For quantitative comparisons of SPBC21C3.10c expression across experimental conditions, multiple complementary techniques should be employed. Western blotting with appropriate loading controls (e.g., total protein normalization or stable reference proteins) provides a visual and semi-quantitative assessment. For more precise quantification, develop a sandwich ELISA using two non-competing SPBC21C3.10c antibodies, with recombinant protein standards establishing an absolute quantification range. Automated capillary immunoassay systems (e.g., Wes™) offer higher throughput and reproducibility than traditional Western blotting. For single-cell resolution, flow cytometry with permeabilized cells can quantify protein levels across populations, revealing heterogeneity masked by bulk measurements. Supplement protein measurements with mRNA quantification via RT-qPCR to distinguish transcriptional from post-transcriptional regulation. When comparing across conditions, process all samples simultaneously and include biological replicates (n≥3) . Present results with appropriate statistical analyses and effect sizes rather than p-values alone.

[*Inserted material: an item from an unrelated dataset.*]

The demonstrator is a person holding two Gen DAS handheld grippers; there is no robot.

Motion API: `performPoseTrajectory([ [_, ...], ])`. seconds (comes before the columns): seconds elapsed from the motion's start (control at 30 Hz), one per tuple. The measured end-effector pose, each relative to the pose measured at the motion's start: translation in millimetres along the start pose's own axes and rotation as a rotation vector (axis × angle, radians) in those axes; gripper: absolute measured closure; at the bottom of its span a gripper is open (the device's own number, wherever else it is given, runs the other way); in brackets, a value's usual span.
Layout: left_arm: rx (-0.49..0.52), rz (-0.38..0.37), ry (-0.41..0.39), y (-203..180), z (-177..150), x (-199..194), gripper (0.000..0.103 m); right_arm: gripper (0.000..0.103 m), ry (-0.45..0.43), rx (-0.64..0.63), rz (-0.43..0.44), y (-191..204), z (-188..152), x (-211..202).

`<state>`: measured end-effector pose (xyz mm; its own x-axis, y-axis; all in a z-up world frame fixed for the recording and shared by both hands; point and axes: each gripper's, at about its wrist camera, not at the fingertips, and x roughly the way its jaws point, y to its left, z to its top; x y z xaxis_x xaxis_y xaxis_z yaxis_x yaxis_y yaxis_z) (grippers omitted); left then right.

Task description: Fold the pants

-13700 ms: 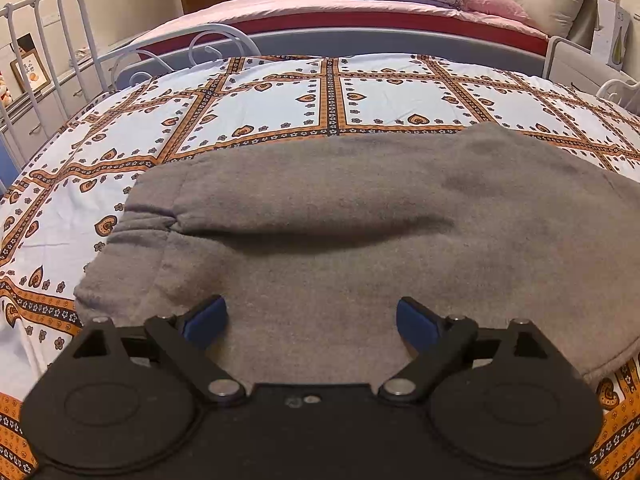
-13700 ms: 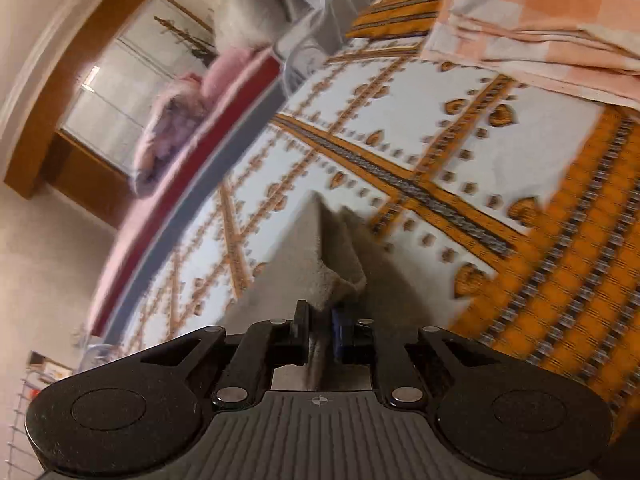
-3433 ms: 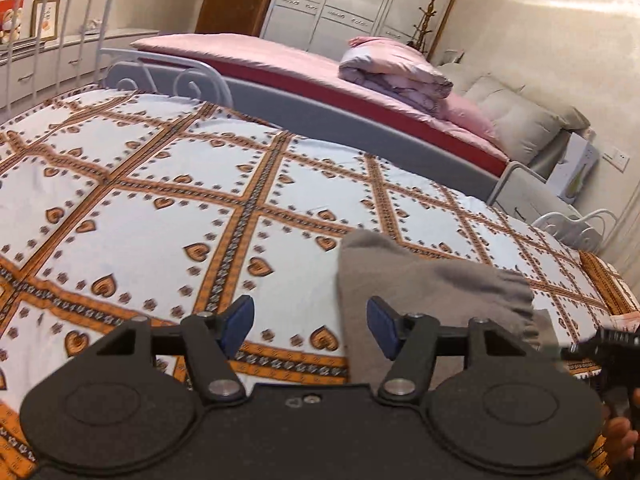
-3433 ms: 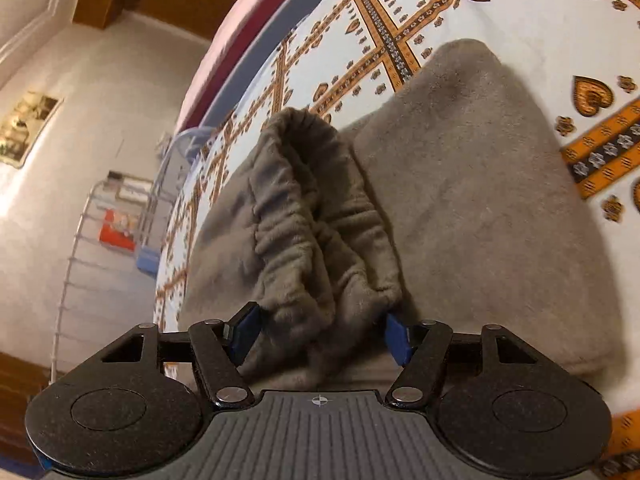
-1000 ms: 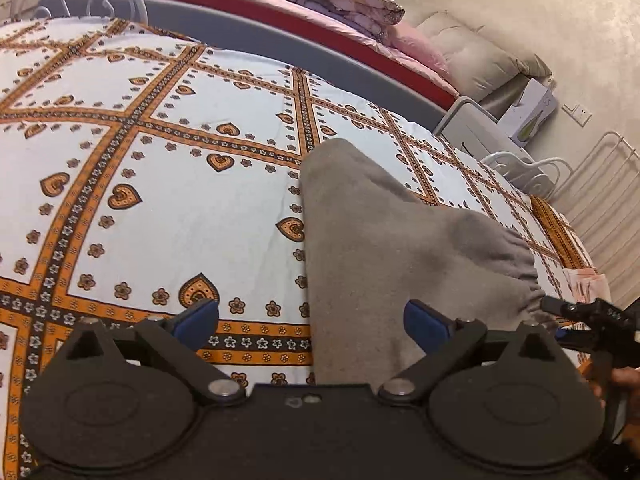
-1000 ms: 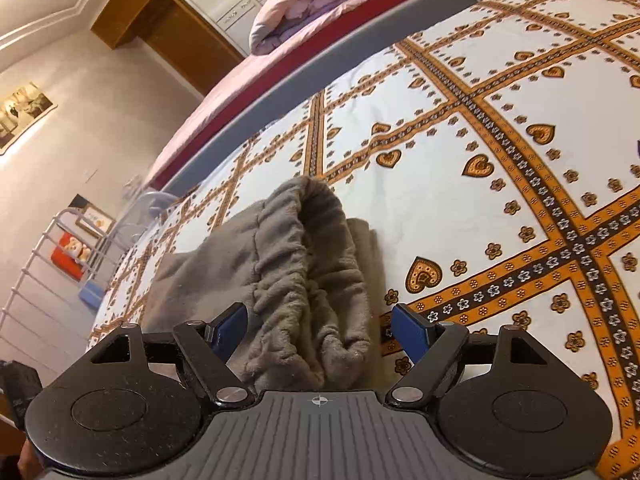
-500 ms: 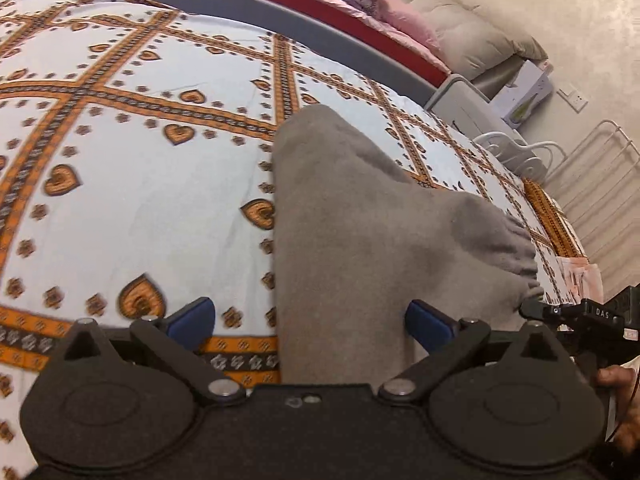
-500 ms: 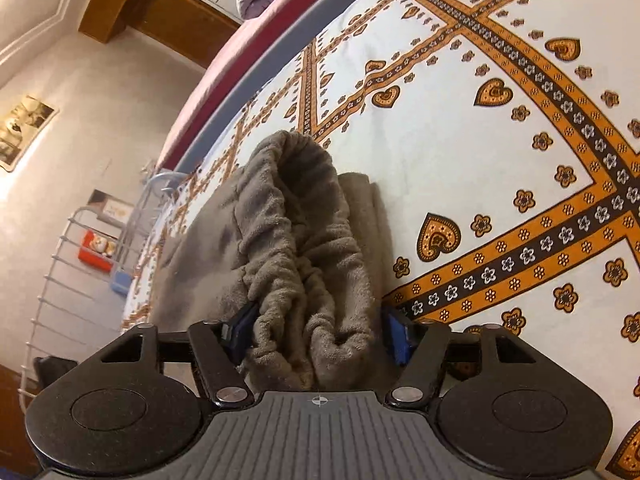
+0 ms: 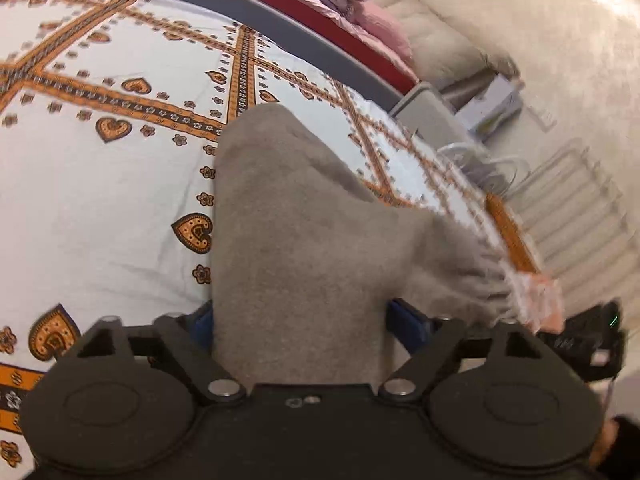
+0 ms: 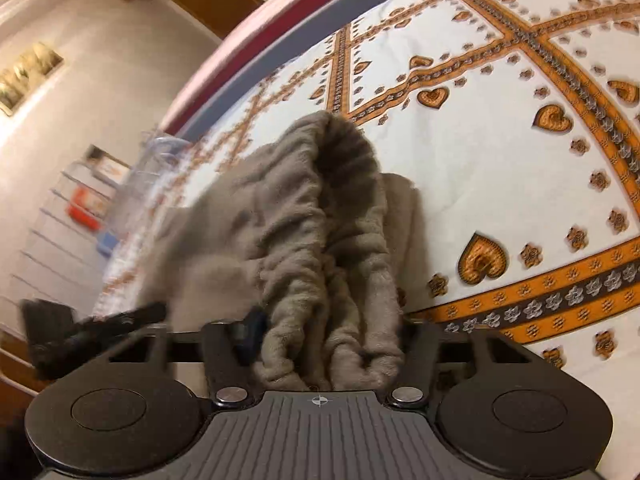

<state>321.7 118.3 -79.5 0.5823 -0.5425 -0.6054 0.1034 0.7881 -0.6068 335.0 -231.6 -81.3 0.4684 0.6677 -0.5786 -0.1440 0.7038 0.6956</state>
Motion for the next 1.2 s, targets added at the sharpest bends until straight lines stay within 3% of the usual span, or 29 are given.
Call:
performPoseTrajectory([
  [0.13, -0.028, -0.015, -0.034, 2, -4, -4, 0.055, 0.058, -0.02, -0.022, 0.006, 3, -9, -7],
  [0.27, -0.134, -0.108, -0.106, 13, 2, -14, 0.068, 0.06, -0.067, -0.078, 0.047, 23, -11, -23],
  [0.4, -0.113, -0.161, -0.197, 6, 30, -21, 0.069, 0.061, -0.1, -0.148, 0.11, 52, -1, -29],
  [0.63, -0.029, -0.099, -0.262, 10, 105, 21, 0.069, 0.061, -0.152, -0.192, 0.123, 86, 43, -15],
  [0.7, -0.003, -0.056, -0.256, 14, 117, 42, 0.067, 0.061, -0.167, -0.188, 0.105, 83, 58, -11],
  [0.77, 0.038, 0.071, -0.211, 19, 114, 67, 0.054, 0.054, -0.175, -0.169, 0.055, 66, 69, -8],
  [0.8, 0.032, 0.127, -0.185, 26, 108, 76, 0.051, 0.041, -0.155, -0.135, -0.004, 50, 71, -5],
  [0.87, 0.085, 0.128, -0.201, 26, 103, 73, 0.049, 0.036, -0.053, -0.06, -0.173, 13, 61, 13],
  [0.93, 0.108, 0.17, -0.23, 14, 110, 58, 0.051, 0.036, -0.112, -0.08, -0.09, 4, 41, -2],
  [1.0, 0.145, 0.161, -0.3, 4, 111, 41, 0.045, 0.036, -0.17, -0.138, -0.123, 20, 31, -20],
  [1.07, 0.183, 0.187, -0.304, -6, 108, 35, 0.036, 0.036, -0.242, -0.21, -0.106, 40, 21, -34],
  [1.13, 0.2, 0.204, -0.272, -8, 104, 41, 0.028, 0.033, -0.252, -0.246, -0.132, 52, 14, -32],
  [1.2, 0.226, 0.309, -0.146, -2, 94, 65, 0.022, 0.028, -0.201, -0.26, -0.219, 52, 14, -14],
])
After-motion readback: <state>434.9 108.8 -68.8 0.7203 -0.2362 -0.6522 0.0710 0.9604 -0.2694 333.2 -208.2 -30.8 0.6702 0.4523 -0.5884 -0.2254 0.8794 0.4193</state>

Developing a multiplexed assay for SPBC21C3.10c and its interaction partners requires careful antibody selection and assay design. Begin by identifying antibodies against SPBC21C3.10c and key interacting proteins that (1) don't cross-react, (2) recognize different epitopes, and (3) can be conjugated to distinct reporters. For fluorescence-based detection, select antibodies from different host species and use species-specific secondary antibodies conjugated to spectrally distinct fluorophores. Alternatively, directly conjugate primary antibodies to different fluorophores, quantum dots, or enzymes. For bead-based multiplexing, coat different bead populations with capture antibodies against each target protein, distinguishable by size or fluorescence signature. Optimize antibody concentrations individually before combining in the multiplex format. Validate the assay by comparing multiplex results with single-plex measurements to ensure no interference between detection systems. Include appropriate controls: omitting each primary antibody sequentially confirms specificity, while using knockout/knockdown samples verifies target recognition . Document detailed protocols including antibody concentrations, incubation times, and washing steps to ensure reproducibility.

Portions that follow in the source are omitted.